Your problem will be solved when you are able to relax, to feel calm and unafraid even when you are sitting down with discomfort in the back of your head or neck, doing such things as applying cosmetics.  And so we will rehearse these activities in the manner of a calm, relaxed person.  When you are able to rehearse and experience these events in this manner, which I will describe to you, you will find that these responses transfer to the real life situation.  I want you to understand and accept this completely with no doubt in your mind whatever.

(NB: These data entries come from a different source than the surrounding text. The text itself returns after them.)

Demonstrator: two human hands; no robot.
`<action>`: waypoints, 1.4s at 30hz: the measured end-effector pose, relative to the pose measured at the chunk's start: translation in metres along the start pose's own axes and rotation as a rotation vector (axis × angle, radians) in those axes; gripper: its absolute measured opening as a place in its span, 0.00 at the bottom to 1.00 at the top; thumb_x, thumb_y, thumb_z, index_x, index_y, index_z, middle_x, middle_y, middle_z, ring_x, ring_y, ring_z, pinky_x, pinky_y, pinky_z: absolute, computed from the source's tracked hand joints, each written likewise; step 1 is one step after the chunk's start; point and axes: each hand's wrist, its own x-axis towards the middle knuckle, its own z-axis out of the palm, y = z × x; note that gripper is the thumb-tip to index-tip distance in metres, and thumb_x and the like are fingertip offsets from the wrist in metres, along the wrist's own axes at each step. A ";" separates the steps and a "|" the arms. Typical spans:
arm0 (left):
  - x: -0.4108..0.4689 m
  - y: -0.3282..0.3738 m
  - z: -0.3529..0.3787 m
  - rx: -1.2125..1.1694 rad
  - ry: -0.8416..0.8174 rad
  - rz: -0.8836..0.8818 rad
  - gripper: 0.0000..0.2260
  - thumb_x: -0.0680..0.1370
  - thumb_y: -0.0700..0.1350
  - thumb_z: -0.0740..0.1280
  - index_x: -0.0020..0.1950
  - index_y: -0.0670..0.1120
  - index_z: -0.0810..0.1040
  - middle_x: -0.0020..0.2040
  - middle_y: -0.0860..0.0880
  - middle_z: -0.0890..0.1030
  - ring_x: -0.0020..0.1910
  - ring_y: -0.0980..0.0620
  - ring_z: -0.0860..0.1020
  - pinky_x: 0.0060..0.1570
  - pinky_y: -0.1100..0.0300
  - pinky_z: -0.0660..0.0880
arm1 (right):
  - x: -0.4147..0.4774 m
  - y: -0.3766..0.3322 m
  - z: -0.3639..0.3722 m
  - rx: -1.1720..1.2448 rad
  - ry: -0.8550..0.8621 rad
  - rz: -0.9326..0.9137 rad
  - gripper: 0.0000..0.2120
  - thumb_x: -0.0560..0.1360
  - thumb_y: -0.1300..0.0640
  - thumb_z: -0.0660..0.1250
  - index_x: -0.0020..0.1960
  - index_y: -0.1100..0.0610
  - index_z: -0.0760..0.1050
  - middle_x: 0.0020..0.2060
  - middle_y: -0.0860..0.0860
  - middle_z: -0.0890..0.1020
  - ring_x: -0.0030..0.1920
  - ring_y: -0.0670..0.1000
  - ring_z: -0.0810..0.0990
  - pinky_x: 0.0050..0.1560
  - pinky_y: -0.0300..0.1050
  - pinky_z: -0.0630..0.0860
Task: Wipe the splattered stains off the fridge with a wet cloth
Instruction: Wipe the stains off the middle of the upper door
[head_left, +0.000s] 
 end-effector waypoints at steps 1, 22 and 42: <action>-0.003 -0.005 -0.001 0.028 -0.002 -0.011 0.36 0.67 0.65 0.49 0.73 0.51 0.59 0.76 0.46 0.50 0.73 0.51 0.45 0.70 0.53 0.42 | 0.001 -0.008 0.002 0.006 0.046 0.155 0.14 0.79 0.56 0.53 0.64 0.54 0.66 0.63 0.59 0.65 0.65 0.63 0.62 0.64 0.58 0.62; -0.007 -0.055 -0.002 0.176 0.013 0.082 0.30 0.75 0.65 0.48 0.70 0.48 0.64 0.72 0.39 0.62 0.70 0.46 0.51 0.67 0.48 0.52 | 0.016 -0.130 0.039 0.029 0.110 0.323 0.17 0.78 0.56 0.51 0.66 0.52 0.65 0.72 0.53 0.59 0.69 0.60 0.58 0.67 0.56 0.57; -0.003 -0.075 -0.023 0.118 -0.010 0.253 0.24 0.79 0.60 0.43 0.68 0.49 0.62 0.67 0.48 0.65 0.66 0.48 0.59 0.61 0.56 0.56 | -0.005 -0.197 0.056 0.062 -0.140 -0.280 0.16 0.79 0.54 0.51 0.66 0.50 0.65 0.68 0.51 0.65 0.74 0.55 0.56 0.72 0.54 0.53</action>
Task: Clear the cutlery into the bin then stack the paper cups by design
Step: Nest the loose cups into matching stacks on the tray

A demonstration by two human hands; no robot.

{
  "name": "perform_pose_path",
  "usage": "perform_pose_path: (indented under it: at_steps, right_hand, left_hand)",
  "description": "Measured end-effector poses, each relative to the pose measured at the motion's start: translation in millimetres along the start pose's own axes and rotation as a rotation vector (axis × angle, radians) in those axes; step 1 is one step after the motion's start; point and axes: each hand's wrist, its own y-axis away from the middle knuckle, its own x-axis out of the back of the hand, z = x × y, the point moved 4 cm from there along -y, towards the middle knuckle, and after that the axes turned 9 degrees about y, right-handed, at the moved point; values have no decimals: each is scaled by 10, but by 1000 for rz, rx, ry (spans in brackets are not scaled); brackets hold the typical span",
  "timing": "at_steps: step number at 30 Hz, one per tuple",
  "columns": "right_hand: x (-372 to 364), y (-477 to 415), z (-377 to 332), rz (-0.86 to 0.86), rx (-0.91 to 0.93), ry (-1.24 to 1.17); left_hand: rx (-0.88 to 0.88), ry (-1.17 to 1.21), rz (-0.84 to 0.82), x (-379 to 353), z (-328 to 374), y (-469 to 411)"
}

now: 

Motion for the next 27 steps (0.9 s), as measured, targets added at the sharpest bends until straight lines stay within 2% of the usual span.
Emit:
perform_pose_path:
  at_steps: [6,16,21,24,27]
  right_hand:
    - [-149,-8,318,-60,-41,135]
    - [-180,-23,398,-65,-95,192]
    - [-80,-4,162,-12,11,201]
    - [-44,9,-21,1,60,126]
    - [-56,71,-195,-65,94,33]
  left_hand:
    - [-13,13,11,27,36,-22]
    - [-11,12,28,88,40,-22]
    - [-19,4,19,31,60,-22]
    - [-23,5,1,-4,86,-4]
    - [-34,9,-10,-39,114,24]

                Now I am going to describe a series of scenes to you.  Please listen carefully while I describe a scene, but do not attempt to visualise it until I have given you the signal by counting to three.  Then visualise the scene as I have described it.  Indicate that visualisation is taking place by raising your index finder and drop it only when the visualisation has ended.  It is important that you visualise each scene exactly as I describe it, but free of any fear or anxiety and in a calm, relaxed state.

                First I would like you to visualise that you are sitting down to eat in your own kitchen.  You have prepared a delicious-looking filet mignon and you are quite hungry.  As you sit eating the meat, you feel quite comfortable and relaxed, and it is such a wonderful feeling to enjoy the food and feel relaxed.  You are really not worried or concerned.  You do have a feeling of some pain and discomfort at the back of your head and neck, but in spite of this you feel good.  It is such a wonderful feeling to sit there feeling relaxed and enjoying the food.  When I count to three, you may begin to visualise the scene and indicate this to me by raising the index finger of your left hand and keep it elevated until visualisation is completed…  One, two, three.  (Rubin, in Dengrove, 1976: 213-214)

Rubin continues to add suggestions while the client is picturing the scene, providing more detail and instruction on remaining calm and relaxed.  Other, related scenes are gradually added to extend the range of anxiety stimuli which can be coped with.  After four sessions, this lady, who had suffered from acute anxiety accompanied by depression for the preceding two years, had improved sufficiently to resume work.  A follow-up at nine months confirmed the lasting success of the treatment.